Problem 986

Another Infinite Game

Peter is playing another game on an infinite row of squares, each square of which can hold an unlimited number of tokens.

Initially, every square contains a token.
Given positive integers $c$ and $d$, each move of the game consists of the following steps:

Choose two tokens $X$ and $Y$ such that $Y$ is $c$ squares to the right of $X$.
Move both $X$ and $Y$ to the square that is $d$ squares to the right of $Y$.

Peter’s goal is to move as many tokens as possible into one square. For example, with $c = 2$ and $d = 1$, it is possible to move $7$ tokens into one square, following these steps (where red color marks the chosen tokens):

... 1 1 1 1 1 1 1 1 ...

... 1 1 1 1 0 1 0 3 ...

... 1 1 1 0 0 0 2 3 ...

... 0 1 0 2 0 0 2 3 ...

... 0 0 0 1 2 0 2 3 ...

... 0 0 0 1 1 0 1 5 ...

... 0 0 0 1 0 0 0 7 ...

However, it is not possible to move $8$ tokens into one square.

Let $G(c, d)$ be the maximum number of tokens Peter can move into one square. For example, $G(2, 1) = 7$. You are also given that $G(1, 2) = 7$, $G(3, 1) = 11$, $G(2, 2) = 3$ and $G(1, 3) = 15$.

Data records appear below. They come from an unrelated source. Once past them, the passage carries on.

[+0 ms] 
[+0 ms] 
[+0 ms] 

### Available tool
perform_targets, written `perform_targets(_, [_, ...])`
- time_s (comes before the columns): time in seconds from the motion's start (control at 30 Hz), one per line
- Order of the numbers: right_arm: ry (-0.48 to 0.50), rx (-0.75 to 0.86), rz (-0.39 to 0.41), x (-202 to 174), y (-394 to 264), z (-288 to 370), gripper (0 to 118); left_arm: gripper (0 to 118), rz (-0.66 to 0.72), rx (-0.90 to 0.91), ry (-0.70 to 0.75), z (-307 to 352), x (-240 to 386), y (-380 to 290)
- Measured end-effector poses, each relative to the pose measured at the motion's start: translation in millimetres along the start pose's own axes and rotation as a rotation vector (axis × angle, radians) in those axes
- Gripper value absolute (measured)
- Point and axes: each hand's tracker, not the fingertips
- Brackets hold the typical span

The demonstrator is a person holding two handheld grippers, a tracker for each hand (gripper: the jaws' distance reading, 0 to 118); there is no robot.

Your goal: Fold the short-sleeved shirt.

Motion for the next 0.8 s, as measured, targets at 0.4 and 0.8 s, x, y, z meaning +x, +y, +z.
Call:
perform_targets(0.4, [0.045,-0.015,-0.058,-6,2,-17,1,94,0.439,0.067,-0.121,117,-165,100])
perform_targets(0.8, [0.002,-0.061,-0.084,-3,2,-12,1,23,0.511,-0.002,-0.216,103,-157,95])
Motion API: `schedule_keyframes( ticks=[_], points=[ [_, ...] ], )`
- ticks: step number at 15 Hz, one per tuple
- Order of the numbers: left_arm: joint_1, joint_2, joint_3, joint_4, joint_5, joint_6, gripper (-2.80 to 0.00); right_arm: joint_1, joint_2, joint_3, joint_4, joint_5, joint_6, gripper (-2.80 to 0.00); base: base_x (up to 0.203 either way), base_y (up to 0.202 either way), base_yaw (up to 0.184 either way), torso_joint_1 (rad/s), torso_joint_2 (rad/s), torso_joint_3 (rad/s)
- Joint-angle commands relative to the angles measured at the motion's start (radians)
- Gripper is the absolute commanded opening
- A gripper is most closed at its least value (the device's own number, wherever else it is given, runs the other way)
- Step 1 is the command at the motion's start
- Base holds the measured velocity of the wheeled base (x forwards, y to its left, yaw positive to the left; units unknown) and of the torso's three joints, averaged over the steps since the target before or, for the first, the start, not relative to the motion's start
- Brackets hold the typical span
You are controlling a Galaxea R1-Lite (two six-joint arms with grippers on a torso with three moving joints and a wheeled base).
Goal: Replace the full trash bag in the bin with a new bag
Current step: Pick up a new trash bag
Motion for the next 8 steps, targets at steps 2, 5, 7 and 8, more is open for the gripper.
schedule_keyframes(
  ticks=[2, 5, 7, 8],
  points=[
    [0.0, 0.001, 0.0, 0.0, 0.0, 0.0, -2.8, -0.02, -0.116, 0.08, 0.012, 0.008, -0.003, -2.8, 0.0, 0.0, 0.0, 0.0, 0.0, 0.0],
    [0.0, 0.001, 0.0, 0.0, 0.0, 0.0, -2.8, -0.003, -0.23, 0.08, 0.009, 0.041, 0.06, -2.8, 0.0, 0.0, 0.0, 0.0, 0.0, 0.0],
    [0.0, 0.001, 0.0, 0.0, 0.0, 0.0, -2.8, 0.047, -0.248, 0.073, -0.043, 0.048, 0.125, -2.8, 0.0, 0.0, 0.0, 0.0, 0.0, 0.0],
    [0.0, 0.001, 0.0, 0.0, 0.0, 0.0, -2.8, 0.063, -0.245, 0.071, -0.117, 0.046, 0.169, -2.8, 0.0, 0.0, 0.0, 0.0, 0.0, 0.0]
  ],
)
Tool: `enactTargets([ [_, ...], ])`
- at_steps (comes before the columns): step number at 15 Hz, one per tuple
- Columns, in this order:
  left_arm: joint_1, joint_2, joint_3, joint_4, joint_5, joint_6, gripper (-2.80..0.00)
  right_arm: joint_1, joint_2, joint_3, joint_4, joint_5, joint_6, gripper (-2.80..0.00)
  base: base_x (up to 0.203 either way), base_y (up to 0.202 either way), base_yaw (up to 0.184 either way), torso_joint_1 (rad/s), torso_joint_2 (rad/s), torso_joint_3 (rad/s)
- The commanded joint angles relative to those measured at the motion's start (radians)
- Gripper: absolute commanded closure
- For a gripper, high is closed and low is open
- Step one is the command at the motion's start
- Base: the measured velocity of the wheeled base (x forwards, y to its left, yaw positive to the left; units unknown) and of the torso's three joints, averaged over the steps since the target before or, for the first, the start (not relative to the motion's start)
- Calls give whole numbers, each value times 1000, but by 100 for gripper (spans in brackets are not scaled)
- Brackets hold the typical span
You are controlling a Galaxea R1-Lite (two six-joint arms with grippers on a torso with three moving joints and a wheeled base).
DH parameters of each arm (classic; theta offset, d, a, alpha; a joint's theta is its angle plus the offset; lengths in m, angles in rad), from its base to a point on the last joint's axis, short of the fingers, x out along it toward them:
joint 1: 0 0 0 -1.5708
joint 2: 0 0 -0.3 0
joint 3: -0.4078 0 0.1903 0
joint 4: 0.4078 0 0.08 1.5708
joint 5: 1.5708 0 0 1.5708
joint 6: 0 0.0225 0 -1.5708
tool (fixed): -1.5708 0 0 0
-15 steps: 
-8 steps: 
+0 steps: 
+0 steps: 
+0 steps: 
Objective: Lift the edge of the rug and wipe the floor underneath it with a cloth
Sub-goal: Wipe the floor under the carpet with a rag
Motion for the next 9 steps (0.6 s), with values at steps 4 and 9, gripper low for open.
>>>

Find the sum of $G(c, d)$ for all pairs of $c, d$ with $1 \leq c, d \leq 160$.

又一个无限游戏

彼得又在玩一个游戏，游戏需要用到一行无限延伸的方格，每个方格上可以放置无限数量的代币。

游戏开始时，每个方格上都有一枚代币。
给定正整数$c$和$d$，游戏的每一步操作如下：

选择两枚代币$X$和$Y$，要求$Y$在$X$右侧第$c$格。
将$X$和$Y$都移动到$Y$右侧第$d$格。

彼得的目标是将尽可能多的代币移动到同一个方格中。例如，当$c = 2$、$d = 1$时，他可以将$7$枚代币移动到同一个方格中，步骤如下（红色标记所选的代币）：

... 1 1 1 1 1 1 1 1 ...

... 1 1 1 1 0 1 0 3 ...

... 1 1 1 0 0 0 2 3 ...

... 0 1 0 2 0 0 2 3 ...

... 0 0 0 1 2 0 2 3 ...

... 0 0 0 1 1 0 1 5 ...

... 0 0 0 1 0 0 0 7 ...

然而，彼得永远无法将$8$枚代币移动到同一个方格中。

记$G(c, d)$为彼得能移动到同一个方格中的最大代币数。例如，$G(2, 1) = 7$；还已知$G(1, 2) = 7$，$G(3, 1) = 11$，$G(2, 2) = 3$，$G(1, 3) = 15$。

求所有满足$1 \leq c, d \leq 160$的数对$c, d$所对应的$G(c, d)$之和。

译注：彼得玩的上一个无限游戏在第664题。